Antara Politik Kebudayaan, Keniscayaan dan Anomali Berpikir, catatan Nashir Ngeblues
Perubahan jaman sesungguhnya sudah banyak di prediksi sejak 2 abad yang lalu, Jangka Jayabaya dan Ronggowarsito juga membuat analisa akan terjadinya sebuah perubahan sosial pada masyarakat nusantara, akan tetapi yang terjadi bukan hanya perubahan sosial, tapi juga terjadi perubahan nilai-nilai.
Latar belakang perubahan sosial yang terjadi memang bisa dari berbagai elemen, akan tetapi elemen yang paling mendasar terjadinya sebuah perubahan pada manusia adalah tentang perspektif yang mendasari seseorang tersebut.
Masyarakat nusantara yang dahulu falsafah hidupnya adalah kesederhanaan kini berubah menjadi materialisme, masyarakat nusantara yang dahulu pikiran, ego dan semangat dalam hidupnya berkecenderungan spiritualis dan teologis, kini berubah menjadi sangat materialistik dan kapitalistik. Dari dasar berpikir yang materialistik dan kapitalistik inilah dalam jiwanya terbangun sifat sejarah dan ingin menguasai atau kolonialistik.

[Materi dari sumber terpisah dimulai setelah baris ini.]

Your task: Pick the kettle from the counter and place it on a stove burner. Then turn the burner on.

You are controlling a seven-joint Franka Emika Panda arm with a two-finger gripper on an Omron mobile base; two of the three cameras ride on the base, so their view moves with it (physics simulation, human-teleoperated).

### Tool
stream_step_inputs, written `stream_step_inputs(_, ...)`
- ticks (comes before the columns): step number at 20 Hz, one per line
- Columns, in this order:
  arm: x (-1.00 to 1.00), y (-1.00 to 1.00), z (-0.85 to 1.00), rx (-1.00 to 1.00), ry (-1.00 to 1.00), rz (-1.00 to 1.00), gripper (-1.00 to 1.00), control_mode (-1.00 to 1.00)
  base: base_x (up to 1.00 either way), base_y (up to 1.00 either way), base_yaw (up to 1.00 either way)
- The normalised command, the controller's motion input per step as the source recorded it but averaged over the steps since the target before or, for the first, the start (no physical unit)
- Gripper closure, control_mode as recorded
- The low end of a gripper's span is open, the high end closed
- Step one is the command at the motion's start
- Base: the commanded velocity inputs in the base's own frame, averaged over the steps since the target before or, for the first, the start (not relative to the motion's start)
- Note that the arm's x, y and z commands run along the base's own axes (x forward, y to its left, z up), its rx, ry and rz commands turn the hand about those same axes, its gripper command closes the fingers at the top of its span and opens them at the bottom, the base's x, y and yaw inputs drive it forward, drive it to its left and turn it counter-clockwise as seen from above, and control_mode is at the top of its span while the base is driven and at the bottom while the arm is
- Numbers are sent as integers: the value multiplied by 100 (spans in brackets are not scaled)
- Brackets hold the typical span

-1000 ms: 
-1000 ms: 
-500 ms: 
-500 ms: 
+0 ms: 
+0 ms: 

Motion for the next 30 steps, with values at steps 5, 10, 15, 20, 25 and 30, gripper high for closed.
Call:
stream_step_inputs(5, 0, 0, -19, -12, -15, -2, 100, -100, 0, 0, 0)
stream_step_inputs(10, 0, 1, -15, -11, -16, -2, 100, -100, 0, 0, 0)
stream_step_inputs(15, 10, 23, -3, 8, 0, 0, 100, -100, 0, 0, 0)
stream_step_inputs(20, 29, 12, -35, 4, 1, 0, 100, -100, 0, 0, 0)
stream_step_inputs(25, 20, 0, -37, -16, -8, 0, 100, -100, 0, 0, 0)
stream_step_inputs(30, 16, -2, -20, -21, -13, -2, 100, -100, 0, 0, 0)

Dahulu masyarakat di nusantara tak pernah lupa untuk berterima-kasih pada Tuhan pada tiap-tiap moment tertentu seperti usai panen atau mendapatkan kelimpahan sebagai nelayan dengan selamatan sebagai simbol ungkapan terima-kasih. Berbagai bentuk simbol mereka ciptakan sebagai ungkapan rasa terima-kasihnya pada Tuhan YME.
Karena politik kebudayaan, kini ungkapan terima-kasih tersebut sudah dibaca dari perspektif materilaisme, sehingga dianggap pemborosan, tak logis dan tak layak lagi dijalankan di era kekinian. Era yang konon telah mengalami kemajuan teknologi. Meskipun ada banyak penemuan arkeologi yang menggambarkan kemapanan peradaban. Dengan teknologi yang justru jauh dari jangkauan pemikiran manusia di jaman yang disebut milenial ini.
Perubahan cara pandang hidup dengan seluruh nilai-nilainya telah banyak menghancurkan tatanan sosial.
Apakah itu sebuah keniscayaan ? Tidak, karena ada sistem yang berjalan untuk melakukan dan menjalankan perubahan itu, dan sesungguhnya kita bisa menolaknya.
Akibat pola pikir dan semangat hidup manusianya yang telah berubah dari masyarakat yang berpedoman pada spritualis dan religios dengan falsafahnya Urip Mung Mampir Ngombe, kini berubah menjadi masyarakat yang meterialistik dan kapitalistik, dengan falsafahnya Waktu Adalah Uang, sebuah gerakan sistemik untuk optimalisasi gerakan hasrat liar.
Sehingga manusia nusantara di jaman sekarang, di jaman milenial ini, bisa menjalankan apapun, meskipun itu sebuah tindakan yang tidaklah manusiawi.
Anomali perspektif (cara berpikir dan pemikiran) dan falsafah hidup telah menghasilkan sebuah perubahan bentuk laku yang ekstrem untuk sebuah nilai-nilai kebersamaan dan kamanungsan. Seolah manusia harus berlomba-lomba untuk saling berebut dan berkuasa serta menguasai dalam interaksi sosialnya.
Dan perubahan yang menggradasi tanpa kendali terhadap nilai-nilai, telah menghasilkan anomali berpikir. Nilai-nilai kamanungsan yang dulu sudah tertata rapi dalam tiap jengkal langkah sosial, jika telah semakin pudar dan pelan-pelan tapi pasti keliaran telah dianggap sebagai sebuah kewajaran.